La décision rendue hier par la Cour suprême contre Walmart Canada est une double victoire pour les syndicats. En plus d'obliger le détaillant à indemniser ses ex-employés de Jonquière, le plus haut tribunal du pays vient de surligner en jaune la portée pro-syndicale d'un article du Code du travail.

Parce qu'il « restreint l'influence potentielle de [l'employeur] sur le processus associatif, diminue les craintes des employés qui exercent activement leurs droits et facilite le développement de ce qui deviendra éventuellement le cadre des relations de travail », l'article 59 vise « exactement à faciliter l'accréditation », souligne le juge LeBel.

Notons qu'il s'agit d'une décision divisée, deux juges étant d'avis que l'article ne s'applique pas en cas de fermeture complète et définitive d'une entreprise. Les sept autres partagent toutefois la vision initiale de l'arbitre : avant même la signature de la convention collective, la présence du syndicat impose un cadre à l'employeur.

Les employés de Jonquière, on s'en souvient, s'étaient syndiqués auprès des Travailleurs unis de l'alimentation et du commerce (TUAC) en août 2004, trois ans après l'ouverture du magasin. Huit mois plus tard, cette succursale fermait ses portes. Comme il n'y avait pas encore de convention collective, les obligations de l'entreprise envers ses syndiqués n'étaient pas précisées. Mais elles existaient, confirme la Cour suprême.

Ce jugement met un point final à l'histoire du Walmart de Jonquière, un commerce qui aura occupé les tribunaux deux fois plus longtemps qu'il n'est resté ouvert. Certes, le montant des indemnités dues aux ex-employés reste à déterminer, et le détaillant pourrait contester les calculs de l'arbitre. Sur le fond, toutefois, on a enfin vidé la question.

Entre le dépôt d'une accréditation syndicale et la signature d'une première convention collective, les conditions de travail préexistantes sont en quelque sorte protégées.
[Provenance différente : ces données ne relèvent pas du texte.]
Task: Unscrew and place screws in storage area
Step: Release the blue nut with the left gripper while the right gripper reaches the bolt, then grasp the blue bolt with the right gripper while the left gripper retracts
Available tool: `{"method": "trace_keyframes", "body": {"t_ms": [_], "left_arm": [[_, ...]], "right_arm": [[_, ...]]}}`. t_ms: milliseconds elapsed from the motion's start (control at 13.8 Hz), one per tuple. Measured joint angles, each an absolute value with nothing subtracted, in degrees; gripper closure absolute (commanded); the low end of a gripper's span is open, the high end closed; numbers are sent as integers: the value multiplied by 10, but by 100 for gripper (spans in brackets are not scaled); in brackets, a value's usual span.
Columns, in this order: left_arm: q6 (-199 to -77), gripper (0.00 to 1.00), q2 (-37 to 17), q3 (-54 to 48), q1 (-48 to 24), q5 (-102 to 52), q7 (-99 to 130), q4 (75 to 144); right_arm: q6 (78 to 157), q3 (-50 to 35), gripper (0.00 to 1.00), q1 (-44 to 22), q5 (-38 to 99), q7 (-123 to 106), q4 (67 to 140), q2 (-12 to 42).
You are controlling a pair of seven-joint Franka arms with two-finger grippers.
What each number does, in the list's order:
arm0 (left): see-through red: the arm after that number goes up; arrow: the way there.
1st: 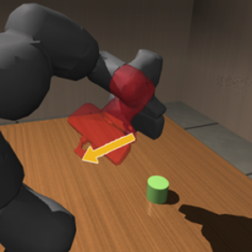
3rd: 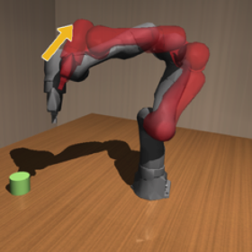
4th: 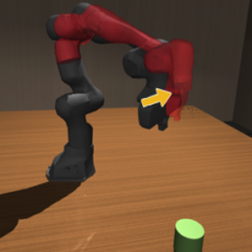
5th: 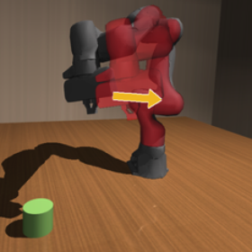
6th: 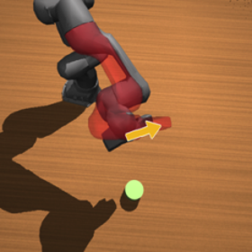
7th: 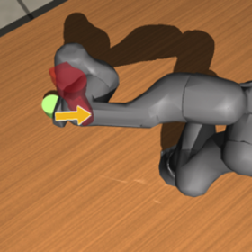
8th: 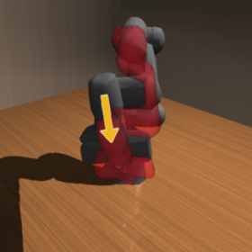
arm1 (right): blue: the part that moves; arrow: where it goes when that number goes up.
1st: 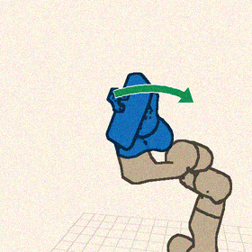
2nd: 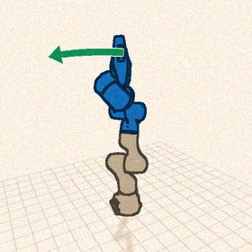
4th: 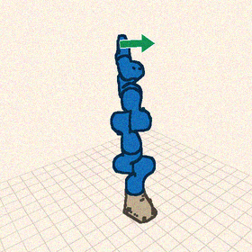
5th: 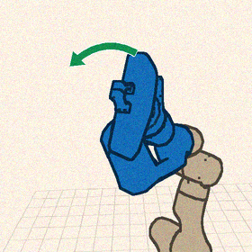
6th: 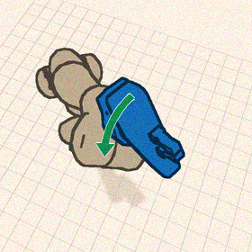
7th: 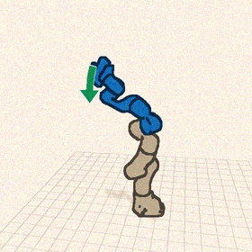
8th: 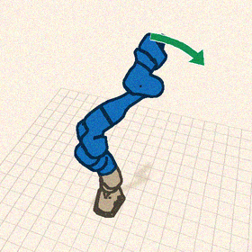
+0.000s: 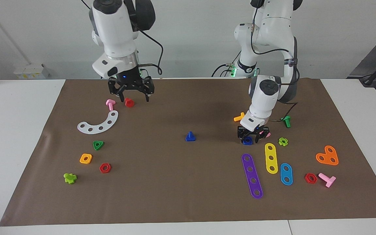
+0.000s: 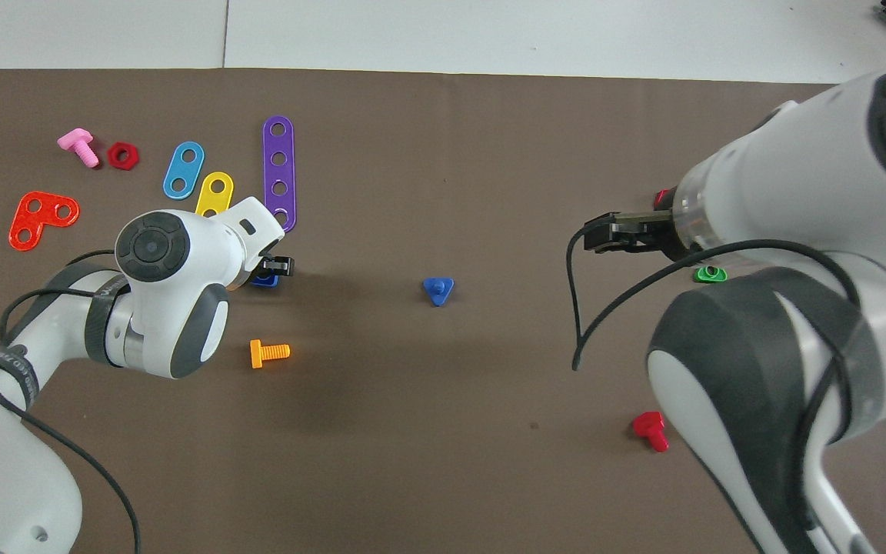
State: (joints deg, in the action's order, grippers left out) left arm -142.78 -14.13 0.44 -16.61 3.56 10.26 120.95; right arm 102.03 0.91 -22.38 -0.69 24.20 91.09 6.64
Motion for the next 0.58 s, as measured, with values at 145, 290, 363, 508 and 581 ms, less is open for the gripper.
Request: {"method": "trace_keyframes", "body": {"t_ms": [145,290,363,508,581], "left_arm": [[-1421,0,-121,4,-162,36,102,1208],[-1397,0,-91,5,-151,36,91,1204],[-1375,0,-73,5,-143,36,71,1199],[-1304,0,-42,6,-122,36,30,1174],[-1260,0,-32,6,-110,36,14,1151]], "right_arm": [[1066,8,0,-266,-7,294,910,106],[1109,8,0,-295,-7,324,909,147],[1127,8,0,-305,-7,330,909,164],[1162,8,0,-320,-7,343,909,192],[1182,8,0,-327,-7,348,910,205]]}}
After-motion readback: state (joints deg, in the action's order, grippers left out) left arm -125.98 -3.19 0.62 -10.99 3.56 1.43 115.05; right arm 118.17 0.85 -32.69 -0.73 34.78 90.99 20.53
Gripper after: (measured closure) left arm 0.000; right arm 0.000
L'employeur qui veut les modifier doit démontrer qu'il ne le fait pas en réaction au syndicat, et qu'il aurait agi de la même manière si celui-ci ne s'était pas implanté dans ses murs. Walmart, rappelle le juge LeBel, n'a rien démontré du tout.

On n'avait jamais entendu parler de problèmes financiers à Jonquière, mais plutôt d'objectifs atteints et de bonis, a témoigné le syndicat. Le géant du détail n'ayant jamais contesté cette version, c'est celle que l'arbitre a retenue.

Une entreprise qui, avant même l'arrivée d'un syndicat, se préparait à fermer (parce qu'elle est au bord de la faillite ou n'a pas de relève, par exemple), n'est pas touchée par ce jugement.

Pour toutes celles qui, inspirées par Walmart, se disaient qu'en cas de syndicalisation, il leur suffirait de disparaître avant d'être liées par une convention collective, par contre, le message est clair : ça ne marche pas comme ça.

Reste à voir si les travailleurs, eux, s'en trouveront rassurés et plus enclins à se syndiquer.